◆ Exercise: Nothing but the lines from the one containing "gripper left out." to the end of the data should be returned, each exactly as written.

(Input material)

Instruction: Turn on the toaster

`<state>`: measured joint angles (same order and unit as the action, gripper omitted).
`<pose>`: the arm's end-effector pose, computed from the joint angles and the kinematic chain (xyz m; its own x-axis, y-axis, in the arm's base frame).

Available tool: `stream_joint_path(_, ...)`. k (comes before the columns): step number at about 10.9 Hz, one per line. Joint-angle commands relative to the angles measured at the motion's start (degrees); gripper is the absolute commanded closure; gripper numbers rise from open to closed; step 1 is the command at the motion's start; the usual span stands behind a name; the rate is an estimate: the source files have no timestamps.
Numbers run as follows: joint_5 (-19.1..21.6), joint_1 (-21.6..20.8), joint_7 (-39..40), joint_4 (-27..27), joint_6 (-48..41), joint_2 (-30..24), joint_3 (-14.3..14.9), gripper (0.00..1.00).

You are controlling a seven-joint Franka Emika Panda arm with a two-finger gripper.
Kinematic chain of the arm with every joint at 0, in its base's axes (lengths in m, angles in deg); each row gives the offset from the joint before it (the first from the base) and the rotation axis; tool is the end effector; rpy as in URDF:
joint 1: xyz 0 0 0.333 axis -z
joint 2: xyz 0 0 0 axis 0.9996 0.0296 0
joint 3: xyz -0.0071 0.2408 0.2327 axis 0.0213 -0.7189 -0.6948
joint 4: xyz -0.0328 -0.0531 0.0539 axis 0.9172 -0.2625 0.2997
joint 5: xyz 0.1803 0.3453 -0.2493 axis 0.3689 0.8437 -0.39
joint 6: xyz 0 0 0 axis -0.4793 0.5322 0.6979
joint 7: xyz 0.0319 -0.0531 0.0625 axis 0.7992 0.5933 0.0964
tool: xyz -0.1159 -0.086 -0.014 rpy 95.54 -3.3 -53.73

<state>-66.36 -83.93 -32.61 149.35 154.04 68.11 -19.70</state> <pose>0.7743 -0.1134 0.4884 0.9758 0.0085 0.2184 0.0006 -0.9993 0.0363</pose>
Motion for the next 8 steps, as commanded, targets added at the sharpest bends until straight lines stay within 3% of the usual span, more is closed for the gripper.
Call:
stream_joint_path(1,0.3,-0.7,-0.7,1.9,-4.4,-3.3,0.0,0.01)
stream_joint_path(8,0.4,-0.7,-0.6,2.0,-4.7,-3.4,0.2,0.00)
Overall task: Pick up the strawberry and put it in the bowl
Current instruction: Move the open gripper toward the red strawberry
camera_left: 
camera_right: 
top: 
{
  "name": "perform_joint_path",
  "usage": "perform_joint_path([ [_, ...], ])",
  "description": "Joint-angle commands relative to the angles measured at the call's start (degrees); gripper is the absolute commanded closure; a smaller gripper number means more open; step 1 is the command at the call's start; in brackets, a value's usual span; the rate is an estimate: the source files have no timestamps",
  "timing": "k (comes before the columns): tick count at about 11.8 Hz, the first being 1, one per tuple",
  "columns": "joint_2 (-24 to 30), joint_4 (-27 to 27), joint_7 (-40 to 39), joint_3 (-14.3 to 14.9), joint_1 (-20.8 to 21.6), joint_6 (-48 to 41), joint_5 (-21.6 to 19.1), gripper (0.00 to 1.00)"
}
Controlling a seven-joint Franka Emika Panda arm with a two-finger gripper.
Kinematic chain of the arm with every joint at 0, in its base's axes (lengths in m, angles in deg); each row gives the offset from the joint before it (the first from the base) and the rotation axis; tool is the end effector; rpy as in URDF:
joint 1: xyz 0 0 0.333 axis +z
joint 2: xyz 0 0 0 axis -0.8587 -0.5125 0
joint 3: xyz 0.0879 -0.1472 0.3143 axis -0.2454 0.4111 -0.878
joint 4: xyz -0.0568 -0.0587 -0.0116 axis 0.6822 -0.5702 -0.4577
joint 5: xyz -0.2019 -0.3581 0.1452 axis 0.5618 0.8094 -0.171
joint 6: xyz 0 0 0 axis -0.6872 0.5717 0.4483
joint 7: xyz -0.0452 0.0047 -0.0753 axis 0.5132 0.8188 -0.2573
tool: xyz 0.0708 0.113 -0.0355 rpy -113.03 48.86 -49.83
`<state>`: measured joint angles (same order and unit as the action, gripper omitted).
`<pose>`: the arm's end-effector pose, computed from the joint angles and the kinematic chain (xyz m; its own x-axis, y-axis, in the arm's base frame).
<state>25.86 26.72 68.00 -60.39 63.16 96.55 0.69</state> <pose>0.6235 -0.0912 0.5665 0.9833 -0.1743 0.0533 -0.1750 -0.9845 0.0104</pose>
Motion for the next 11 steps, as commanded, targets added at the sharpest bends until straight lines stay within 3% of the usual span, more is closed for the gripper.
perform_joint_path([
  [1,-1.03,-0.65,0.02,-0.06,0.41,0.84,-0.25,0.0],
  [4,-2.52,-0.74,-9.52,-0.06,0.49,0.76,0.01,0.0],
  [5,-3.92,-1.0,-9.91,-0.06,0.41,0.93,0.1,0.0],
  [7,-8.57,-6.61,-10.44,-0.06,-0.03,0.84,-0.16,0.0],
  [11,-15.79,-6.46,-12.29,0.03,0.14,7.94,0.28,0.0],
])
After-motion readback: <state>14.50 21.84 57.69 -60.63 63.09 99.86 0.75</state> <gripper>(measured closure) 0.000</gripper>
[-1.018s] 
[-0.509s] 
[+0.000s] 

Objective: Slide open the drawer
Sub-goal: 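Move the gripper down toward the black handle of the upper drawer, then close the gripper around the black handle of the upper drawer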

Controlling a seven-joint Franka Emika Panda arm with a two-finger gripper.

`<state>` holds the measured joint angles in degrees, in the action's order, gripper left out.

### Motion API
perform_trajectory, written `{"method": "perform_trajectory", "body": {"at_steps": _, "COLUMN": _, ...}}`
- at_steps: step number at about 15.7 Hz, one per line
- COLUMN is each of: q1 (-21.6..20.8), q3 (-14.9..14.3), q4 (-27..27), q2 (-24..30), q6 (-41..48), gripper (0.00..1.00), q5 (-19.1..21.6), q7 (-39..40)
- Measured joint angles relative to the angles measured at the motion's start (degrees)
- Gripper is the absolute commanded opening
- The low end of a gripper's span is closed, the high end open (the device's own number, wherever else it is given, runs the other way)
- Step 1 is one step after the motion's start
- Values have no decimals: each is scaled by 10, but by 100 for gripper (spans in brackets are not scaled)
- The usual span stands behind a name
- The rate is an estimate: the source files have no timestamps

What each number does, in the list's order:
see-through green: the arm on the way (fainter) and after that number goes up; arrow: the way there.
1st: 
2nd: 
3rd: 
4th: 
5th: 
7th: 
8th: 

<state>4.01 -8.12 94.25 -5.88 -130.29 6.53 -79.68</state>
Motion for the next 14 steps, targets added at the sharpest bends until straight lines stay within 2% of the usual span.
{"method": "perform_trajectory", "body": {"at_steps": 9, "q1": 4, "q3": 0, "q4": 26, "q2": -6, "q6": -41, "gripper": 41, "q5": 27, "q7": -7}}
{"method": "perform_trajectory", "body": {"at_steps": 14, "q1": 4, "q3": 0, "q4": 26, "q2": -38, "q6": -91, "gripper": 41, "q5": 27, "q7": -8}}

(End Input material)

◆ Result below:
`<state>` holds the measured joint angles in degrees, in the action's order, gripper left out.

### Motion API
perform_trajectory, written `{"method": "perform_trajectory", "body": {"at_steps": _, "COLUMN": _, ...}}`
- at_steps: step number at about 15.7 Hz, one per line
- COLUMN is each of: q1 (-21.6..20.8), q3 (-14.9..14.3), q4 (-27..27), q2 (-24..30), q6 (-41..48), gripper (0.00..1.00), q5 (-19.1..21.6), q7 (-39..40)
- Measured joint angles relative to the angles measured at the motion's start (degrees)
- Gripper is the absolute commanded opening
- The low end of a gripper's span is closed, the high end open (the device's own number, wherever else it is given, runs the other way)
- Step 1 is one step after the motion's start
- Values have no decimals: each is scaled by 10, but by 100 for gripper (spans in brackets are not scaled)
- The usual span stands behind a name
- The rate is an estimate: the source files have no timestamps

What each number does, in the list's order:
see-through green: the arm on the way (fainter) and after that number goes up; arrow: the way there.
1st: 
2nd: 
3rd: 
4th: 
5th: 
7th: 
8th: 

<state>4.01 -8.12 94.25 -5.88 -130.29 6.53 -79.68</state>
Motion for the next 14 steps, targets added at the sharpest bends until straight lines stay within 2% of the usual span.
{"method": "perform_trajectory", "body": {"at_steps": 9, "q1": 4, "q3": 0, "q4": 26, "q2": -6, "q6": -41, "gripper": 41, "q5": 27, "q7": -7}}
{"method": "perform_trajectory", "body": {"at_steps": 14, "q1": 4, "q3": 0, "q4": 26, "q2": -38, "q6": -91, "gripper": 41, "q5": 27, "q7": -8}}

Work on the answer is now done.